═══ DATA RECORDS

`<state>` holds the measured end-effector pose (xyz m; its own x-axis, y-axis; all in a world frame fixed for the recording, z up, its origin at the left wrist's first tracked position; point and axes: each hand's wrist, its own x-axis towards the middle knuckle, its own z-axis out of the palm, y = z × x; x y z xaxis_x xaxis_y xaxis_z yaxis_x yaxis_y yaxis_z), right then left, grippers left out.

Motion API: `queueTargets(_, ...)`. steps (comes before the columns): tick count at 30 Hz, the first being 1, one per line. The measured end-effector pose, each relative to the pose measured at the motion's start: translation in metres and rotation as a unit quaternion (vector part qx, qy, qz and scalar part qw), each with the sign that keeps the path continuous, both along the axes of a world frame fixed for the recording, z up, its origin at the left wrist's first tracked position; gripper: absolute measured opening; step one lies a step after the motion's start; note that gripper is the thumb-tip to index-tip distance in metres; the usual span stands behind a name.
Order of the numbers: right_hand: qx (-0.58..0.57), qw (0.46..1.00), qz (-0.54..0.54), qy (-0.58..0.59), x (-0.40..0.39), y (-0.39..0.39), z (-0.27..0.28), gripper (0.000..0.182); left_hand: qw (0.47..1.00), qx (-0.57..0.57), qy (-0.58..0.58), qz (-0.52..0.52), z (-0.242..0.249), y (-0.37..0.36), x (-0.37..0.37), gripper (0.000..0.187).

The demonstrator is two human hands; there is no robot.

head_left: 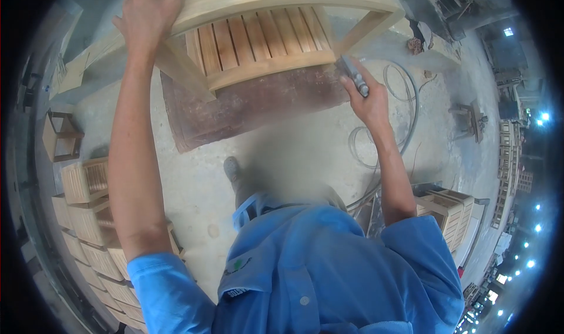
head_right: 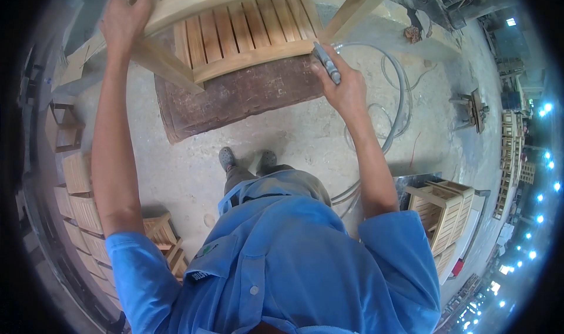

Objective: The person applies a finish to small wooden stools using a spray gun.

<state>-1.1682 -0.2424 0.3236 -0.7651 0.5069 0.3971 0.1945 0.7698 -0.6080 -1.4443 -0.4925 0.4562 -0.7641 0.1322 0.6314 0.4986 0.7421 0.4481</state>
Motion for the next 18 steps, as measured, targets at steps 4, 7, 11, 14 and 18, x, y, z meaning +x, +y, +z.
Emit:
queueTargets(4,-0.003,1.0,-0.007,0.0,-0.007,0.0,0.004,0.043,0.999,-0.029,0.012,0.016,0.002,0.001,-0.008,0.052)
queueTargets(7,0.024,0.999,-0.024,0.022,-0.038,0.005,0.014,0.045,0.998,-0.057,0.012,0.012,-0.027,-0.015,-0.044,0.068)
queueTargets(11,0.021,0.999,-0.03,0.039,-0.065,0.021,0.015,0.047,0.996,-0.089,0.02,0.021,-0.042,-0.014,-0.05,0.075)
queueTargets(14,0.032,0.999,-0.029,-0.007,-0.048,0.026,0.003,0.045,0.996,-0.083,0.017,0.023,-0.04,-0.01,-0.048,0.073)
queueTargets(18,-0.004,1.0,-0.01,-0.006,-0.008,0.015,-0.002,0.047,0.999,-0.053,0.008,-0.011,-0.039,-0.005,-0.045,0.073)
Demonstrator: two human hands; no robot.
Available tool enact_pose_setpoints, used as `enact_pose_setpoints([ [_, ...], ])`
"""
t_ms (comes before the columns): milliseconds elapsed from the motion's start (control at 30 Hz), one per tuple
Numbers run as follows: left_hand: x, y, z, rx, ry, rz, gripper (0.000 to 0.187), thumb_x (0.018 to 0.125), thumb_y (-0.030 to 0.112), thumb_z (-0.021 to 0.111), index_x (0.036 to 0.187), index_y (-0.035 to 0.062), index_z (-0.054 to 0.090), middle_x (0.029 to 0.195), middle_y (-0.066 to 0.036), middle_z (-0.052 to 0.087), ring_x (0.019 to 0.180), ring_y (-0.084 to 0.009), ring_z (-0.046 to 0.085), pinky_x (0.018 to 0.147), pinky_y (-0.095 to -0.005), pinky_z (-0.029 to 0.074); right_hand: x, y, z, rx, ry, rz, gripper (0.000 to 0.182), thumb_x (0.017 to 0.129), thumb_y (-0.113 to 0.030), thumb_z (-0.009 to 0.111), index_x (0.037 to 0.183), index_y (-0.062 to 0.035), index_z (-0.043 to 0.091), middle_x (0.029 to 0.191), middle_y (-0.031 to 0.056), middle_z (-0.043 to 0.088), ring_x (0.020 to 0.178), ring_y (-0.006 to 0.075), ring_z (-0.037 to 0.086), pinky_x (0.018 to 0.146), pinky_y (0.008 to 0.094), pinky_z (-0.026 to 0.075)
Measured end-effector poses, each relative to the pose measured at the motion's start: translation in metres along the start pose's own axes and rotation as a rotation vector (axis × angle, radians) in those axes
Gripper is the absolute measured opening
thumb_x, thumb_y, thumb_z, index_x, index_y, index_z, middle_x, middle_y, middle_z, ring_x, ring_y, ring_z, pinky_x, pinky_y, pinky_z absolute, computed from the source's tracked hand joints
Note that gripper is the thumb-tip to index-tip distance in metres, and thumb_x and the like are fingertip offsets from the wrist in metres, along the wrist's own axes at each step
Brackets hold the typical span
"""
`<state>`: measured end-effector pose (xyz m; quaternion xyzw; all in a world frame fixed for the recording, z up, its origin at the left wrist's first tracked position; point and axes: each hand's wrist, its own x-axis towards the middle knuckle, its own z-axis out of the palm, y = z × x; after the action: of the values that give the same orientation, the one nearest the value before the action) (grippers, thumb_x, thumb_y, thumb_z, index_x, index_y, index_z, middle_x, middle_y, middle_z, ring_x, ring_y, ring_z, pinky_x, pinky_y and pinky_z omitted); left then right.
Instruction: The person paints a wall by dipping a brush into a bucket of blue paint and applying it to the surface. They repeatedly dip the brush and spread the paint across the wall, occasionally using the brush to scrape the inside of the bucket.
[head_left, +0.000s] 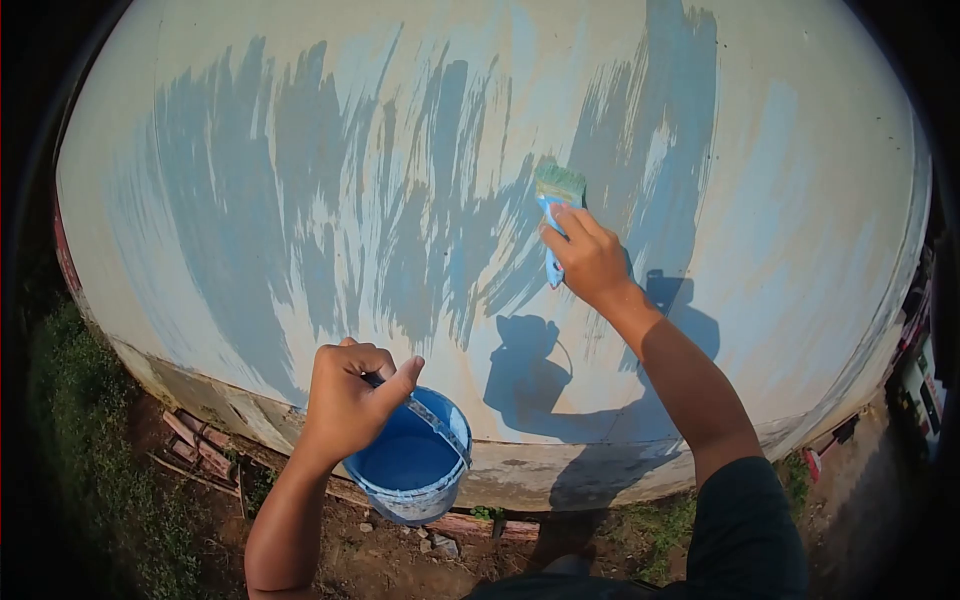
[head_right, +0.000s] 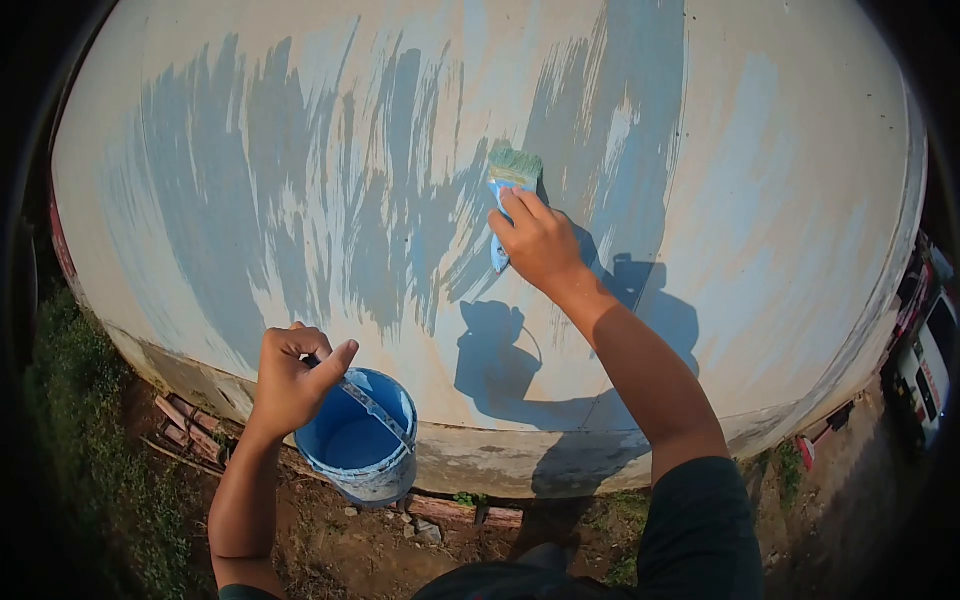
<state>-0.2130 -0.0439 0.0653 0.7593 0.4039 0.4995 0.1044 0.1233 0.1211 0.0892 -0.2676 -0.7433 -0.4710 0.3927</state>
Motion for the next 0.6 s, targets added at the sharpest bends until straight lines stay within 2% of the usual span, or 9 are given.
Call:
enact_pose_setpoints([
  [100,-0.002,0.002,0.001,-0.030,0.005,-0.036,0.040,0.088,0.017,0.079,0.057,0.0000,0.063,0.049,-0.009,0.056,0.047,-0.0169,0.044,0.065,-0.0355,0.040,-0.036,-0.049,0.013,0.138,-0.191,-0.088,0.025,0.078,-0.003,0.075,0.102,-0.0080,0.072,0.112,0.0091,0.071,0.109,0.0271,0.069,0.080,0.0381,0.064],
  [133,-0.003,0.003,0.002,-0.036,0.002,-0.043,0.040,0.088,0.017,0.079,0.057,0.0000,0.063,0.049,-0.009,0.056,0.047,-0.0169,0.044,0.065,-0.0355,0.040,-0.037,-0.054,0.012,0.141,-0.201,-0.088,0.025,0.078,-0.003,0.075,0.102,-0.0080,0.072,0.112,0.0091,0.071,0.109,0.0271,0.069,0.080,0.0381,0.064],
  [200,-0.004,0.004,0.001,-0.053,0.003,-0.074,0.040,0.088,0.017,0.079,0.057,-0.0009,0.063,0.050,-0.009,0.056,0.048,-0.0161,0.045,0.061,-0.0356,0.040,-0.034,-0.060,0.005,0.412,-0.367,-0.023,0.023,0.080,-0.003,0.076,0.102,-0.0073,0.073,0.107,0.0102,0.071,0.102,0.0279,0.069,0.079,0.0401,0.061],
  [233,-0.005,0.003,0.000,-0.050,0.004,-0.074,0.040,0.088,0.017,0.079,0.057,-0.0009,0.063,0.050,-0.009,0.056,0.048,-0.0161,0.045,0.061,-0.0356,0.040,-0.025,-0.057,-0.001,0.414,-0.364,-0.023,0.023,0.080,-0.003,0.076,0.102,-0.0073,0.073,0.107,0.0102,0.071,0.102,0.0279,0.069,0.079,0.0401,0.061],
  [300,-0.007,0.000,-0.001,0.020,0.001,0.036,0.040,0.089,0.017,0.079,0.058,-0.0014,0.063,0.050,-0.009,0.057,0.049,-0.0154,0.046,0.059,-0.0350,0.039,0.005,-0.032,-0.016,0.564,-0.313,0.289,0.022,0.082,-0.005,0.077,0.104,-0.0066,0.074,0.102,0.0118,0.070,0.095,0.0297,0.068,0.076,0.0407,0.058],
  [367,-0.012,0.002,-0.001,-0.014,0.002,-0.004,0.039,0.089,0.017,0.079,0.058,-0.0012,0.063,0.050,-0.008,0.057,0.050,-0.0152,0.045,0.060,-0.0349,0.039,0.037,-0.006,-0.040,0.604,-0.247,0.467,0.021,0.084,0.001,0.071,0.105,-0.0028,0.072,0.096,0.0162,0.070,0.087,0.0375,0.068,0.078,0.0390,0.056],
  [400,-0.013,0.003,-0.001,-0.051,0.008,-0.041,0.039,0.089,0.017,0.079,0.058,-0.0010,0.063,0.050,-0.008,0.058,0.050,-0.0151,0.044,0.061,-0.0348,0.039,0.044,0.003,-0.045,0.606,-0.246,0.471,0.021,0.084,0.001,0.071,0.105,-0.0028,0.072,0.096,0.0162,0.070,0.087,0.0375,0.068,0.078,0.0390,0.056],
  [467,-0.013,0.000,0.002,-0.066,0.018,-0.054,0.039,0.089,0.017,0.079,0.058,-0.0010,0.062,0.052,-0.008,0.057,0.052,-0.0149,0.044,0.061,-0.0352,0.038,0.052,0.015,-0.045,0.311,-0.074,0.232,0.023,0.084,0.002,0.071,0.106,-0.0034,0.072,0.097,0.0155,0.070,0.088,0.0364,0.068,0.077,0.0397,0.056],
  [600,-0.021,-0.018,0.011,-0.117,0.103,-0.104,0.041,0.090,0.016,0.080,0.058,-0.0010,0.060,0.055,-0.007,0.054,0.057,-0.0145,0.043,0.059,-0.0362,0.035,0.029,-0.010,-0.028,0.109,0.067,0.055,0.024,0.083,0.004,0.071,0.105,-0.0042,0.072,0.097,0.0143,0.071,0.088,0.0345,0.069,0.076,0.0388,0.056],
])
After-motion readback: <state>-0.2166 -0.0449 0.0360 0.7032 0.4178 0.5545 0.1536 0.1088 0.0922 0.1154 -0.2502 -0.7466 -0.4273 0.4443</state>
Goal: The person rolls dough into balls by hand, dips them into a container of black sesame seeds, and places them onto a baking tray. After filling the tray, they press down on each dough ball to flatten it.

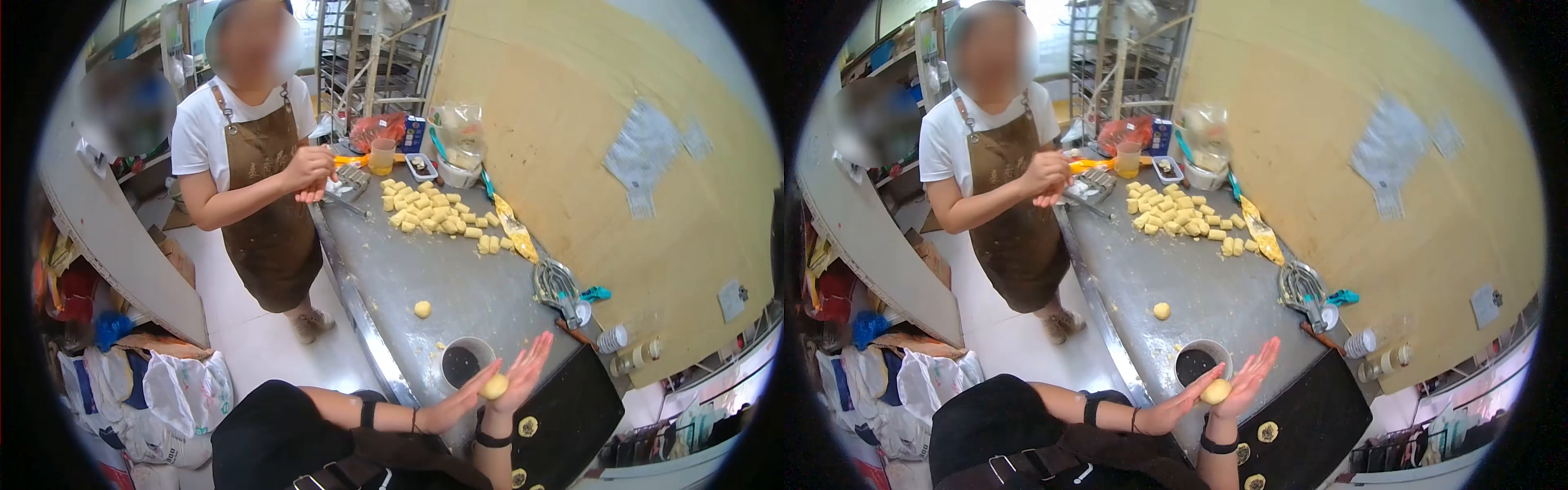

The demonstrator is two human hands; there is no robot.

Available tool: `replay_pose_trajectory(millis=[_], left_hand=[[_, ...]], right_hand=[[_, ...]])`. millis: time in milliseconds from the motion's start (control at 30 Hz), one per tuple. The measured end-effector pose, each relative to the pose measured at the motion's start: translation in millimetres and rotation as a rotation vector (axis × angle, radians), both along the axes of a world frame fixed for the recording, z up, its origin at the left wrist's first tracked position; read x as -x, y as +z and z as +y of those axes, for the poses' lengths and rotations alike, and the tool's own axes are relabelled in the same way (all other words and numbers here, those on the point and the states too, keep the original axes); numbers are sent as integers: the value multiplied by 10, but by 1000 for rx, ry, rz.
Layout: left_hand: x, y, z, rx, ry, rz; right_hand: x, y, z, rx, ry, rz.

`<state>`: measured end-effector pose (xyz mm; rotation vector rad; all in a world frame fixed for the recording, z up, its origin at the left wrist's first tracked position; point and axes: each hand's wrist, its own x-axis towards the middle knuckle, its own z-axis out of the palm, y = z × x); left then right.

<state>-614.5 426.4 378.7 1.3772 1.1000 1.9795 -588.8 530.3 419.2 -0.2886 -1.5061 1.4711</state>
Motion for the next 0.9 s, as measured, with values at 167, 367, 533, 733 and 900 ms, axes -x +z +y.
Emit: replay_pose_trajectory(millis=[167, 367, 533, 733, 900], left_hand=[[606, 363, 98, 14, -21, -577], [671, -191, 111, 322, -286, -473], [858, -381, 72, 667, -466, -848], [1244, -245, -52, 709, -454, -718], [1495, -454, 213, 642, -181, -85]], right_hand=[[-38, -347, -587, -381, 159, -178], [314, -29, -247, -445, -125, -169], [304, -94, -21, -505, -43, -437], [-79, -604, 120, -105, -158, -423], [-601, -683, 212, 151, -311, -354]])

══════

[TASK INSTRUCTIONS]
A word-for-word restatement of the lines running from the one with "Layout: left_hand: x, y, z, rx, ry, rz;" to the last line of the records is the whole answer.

[OUTPUT FOR THIS EXERCISE]
Layout: left_hand: x, y, z, rx, ry, rz; right_hand: x, y, z, rx, ry, rz.

`<state>`: measured end-effector pose (xyz mm; rotation vector rad; all in a world frame fixed for the recording, z up, its origin at the left wrist's first tracked position; point and axes: each hand's wrist, its own x-axis towards the middle knuckle, its own z-axis out of the palm, y = z × x); left then right.

<state>-614.5 426.4 378.7 1.3772 1.1000 1.9795 -588.8 530.3 419.2 -0.2886 -1.5061 1.4711</state>
Motion for the next 0.9 s, as measured, with values at 167, 367, 533, 733 and 900 ms, axes -x +z +y.
Emit: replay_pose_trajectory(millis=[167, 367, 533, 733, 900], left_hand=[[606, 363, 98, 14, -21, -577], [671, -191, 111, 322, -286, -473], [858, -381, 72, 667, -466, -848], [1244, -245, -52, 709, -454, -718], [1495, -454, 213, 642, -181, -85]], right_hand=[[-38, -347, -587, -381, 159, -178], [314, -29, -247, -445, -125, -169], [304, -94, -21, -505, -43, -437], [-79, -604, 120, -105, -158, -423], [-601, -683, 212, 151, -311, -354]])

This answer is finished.